# Required action
Copy the lines below exactly. No picture goes into the copy.
• • • • • • •
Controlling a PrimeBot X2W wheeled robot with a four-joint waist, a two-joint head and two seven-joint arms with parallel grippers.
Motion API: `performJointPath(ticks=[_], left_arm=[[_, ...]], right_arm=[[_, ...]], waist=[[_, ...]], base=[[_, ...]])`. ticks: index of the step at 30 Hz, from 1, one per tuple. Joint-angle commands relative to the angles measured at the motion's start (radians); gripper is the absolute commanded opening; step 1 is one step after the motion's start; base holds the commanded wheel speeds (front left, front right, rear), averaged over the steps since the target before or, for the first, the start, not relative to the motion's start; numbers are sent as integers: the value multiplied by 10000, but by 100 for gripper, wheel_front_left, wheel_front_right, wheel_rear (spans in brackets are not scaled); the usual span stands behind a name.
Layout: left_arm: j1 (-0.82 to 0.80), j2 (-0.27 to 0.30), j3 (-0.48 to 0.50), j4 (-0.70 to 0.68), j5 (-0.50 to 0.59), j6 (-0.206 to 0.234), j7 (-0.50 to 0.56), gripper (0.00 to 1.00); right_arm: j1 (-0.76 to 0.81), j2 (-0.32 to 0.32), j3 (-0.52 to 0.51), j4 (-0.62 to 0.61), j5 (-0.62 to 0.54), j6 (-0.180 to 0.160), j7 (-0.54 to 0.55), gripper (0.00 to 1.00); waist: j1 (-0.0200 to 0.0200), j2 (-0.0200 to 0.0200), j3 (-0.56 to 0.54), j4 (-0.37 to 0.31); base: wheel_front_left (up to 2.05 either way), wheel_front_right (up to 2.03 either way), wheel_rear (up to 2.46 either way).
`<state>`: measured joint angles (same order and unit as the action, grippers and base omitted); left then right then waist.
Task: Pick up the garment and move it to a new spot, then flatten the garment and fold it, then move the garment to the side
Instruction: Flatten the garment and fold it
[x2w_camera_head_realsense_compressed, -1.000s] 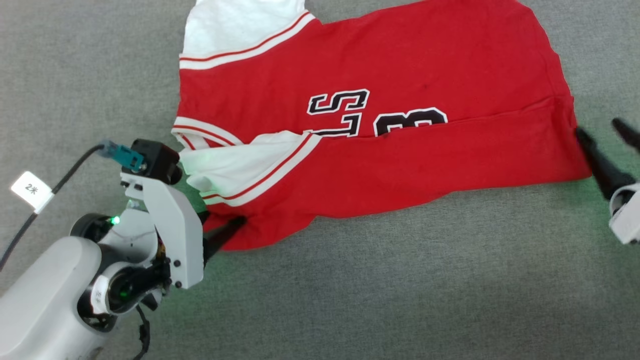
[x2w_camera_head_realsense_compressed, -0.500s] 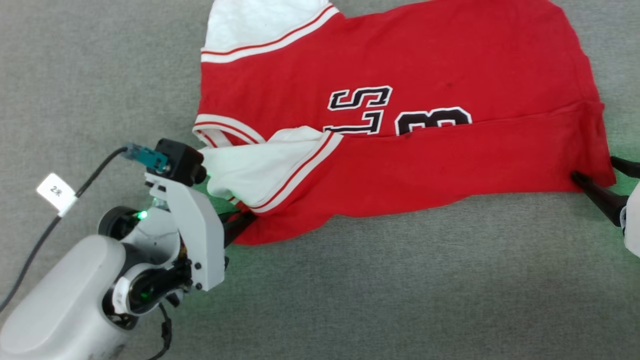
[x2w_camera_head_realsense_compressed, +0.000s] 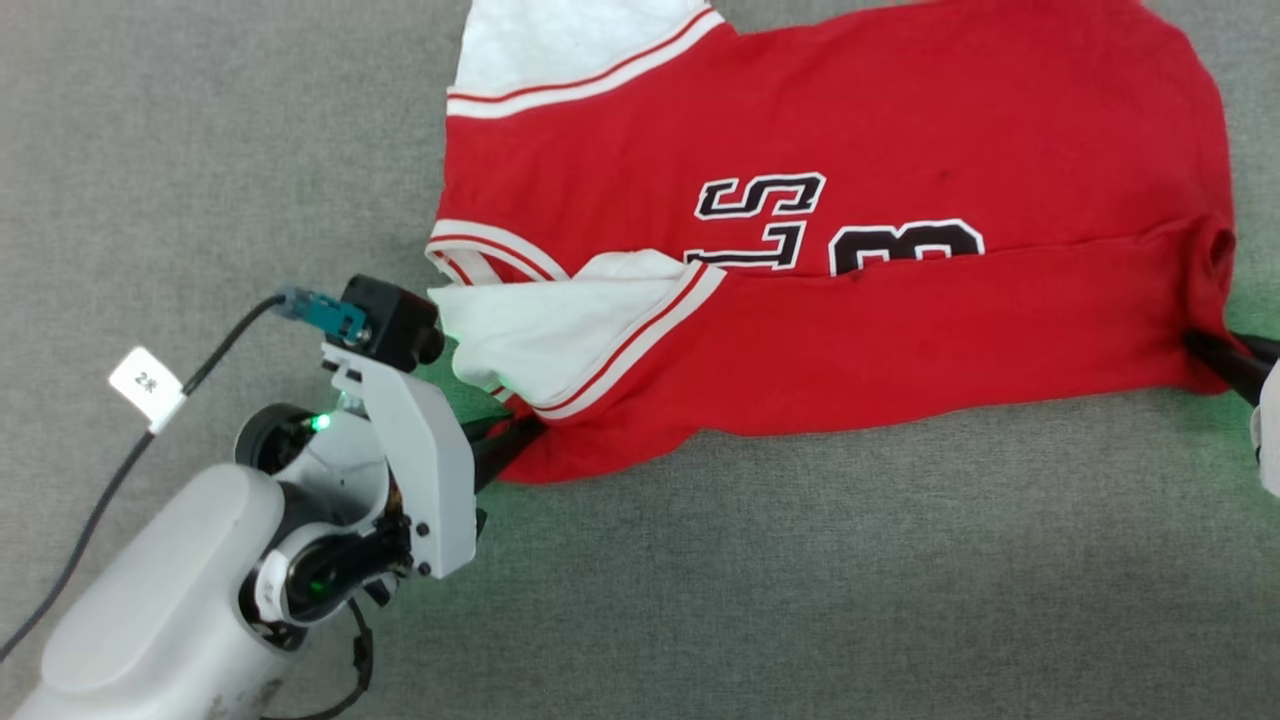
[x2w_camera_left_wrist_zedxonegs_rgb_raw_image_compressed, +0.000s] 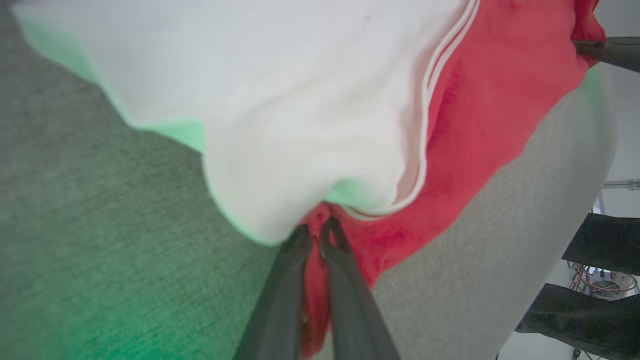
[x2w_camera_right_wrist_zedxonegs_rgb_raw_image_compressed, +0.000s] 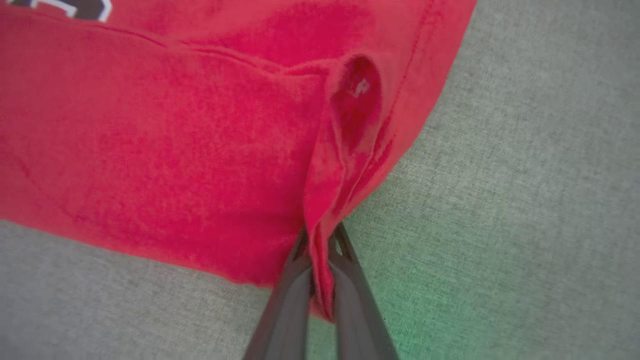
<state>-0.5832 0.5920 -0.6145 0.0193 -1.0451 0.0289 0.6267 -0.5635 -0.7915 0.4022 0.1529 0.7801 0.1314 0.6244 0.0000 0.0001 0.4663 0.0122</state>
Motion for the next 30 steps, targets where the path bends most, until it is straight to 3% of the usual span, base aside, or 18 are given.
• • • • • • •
# Written response
Controlling a PrimeBot X2W wheeled robot with a four-joint waist, a two-joint head and two seven-joint arms with parallel grippers.
Motion API: `performJointPath(ticks=[_], left_arm=[[_, ...]], right_arm=[[_, ...]], waist=[[_, ...]], base=[[_, ...]])`. ticks: index of the step at 30 Hz, from 1, one per tuple. Joint-angle commands relative to the angles measured at the motion's start (radians); gripper is the absolute commanded opening; step 1 is one step after the motion's start; base holds the commanded wheel speeds (front left, front right, rear), averaged over the steps since the target before or, for the first, the start, not relative to the motion's start; numbers are sent as integers: the value multiplied by 10000, but by 100 for gripper, wheel_front_left, wheel_front_right, wheel_rear (spans in brackets are not scaled); the usual span stands behind a name.
Layout: left_arm: j1 (-0.82 to 0.80), j2 (-0.27 to 0.30), j3 (-0.48 to 0.50), j4 (-0.70 to 0.68), j5 (-0.50 to 0.59), j6 (-0.206 to 0.234), j7 (-0.50 to 0.56), gripper (0.00 to 1.00); right_arm: j1 (-0.76 to 0.81), j2 (-0.32 to 0.32), j3 (-0.52 to 0.51), j4 (-0.62 to 0.61), j5 (-0.62 to 0.54), j6 (-0.180 to 0.160), j7 (-0.54 to 0.55), gripper (0.00 to 1.00); waist: j1 (-0.0200 to 0.0200), j2 (-0.0200 to 0.0200), j3 (-0.56 to 0.54), j4 (-0.37 to 0.31); base: wheel_front_left (up to 2.05 either way), wheel_front_right (up to 2.03 either way), wheel_rear (up to 2.46 either way).
`<state>`: measured joint angles (same order and unit as the action, grippers and base omitted); left then right then waist.
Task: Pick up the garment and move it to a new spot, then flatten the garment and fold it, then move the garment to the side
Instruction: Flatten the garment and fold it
[x2w_camera_head_realsense_compressed, -1.000s] 
[x2w_camera_head_realsense_compressed, -0.500s] 
[x2w_camera_head_realsense_compressed, +0.000s] 
[x2w_camera_left_wrist_zedxonegs_rgb_raw_image_compressed, +0.000s] 
[x2w_camera_right_wrist_zedxonegs_rgb_raw_image_compressed, +0.000s] 
<state>-0.5832 0.5920 -0.6145 0.0193 -1.0451 0.0289 0.6267 -0.5635 -0.7915 0.4022 0.1529 0.7801 0.1314 0.6244 0.0000 0.0001 0.4663 0.0122</state>
Motion for the next 30 steps, targets where the path bends most, until it is straight to 3% of the usual span, base aside, or 18 are given.

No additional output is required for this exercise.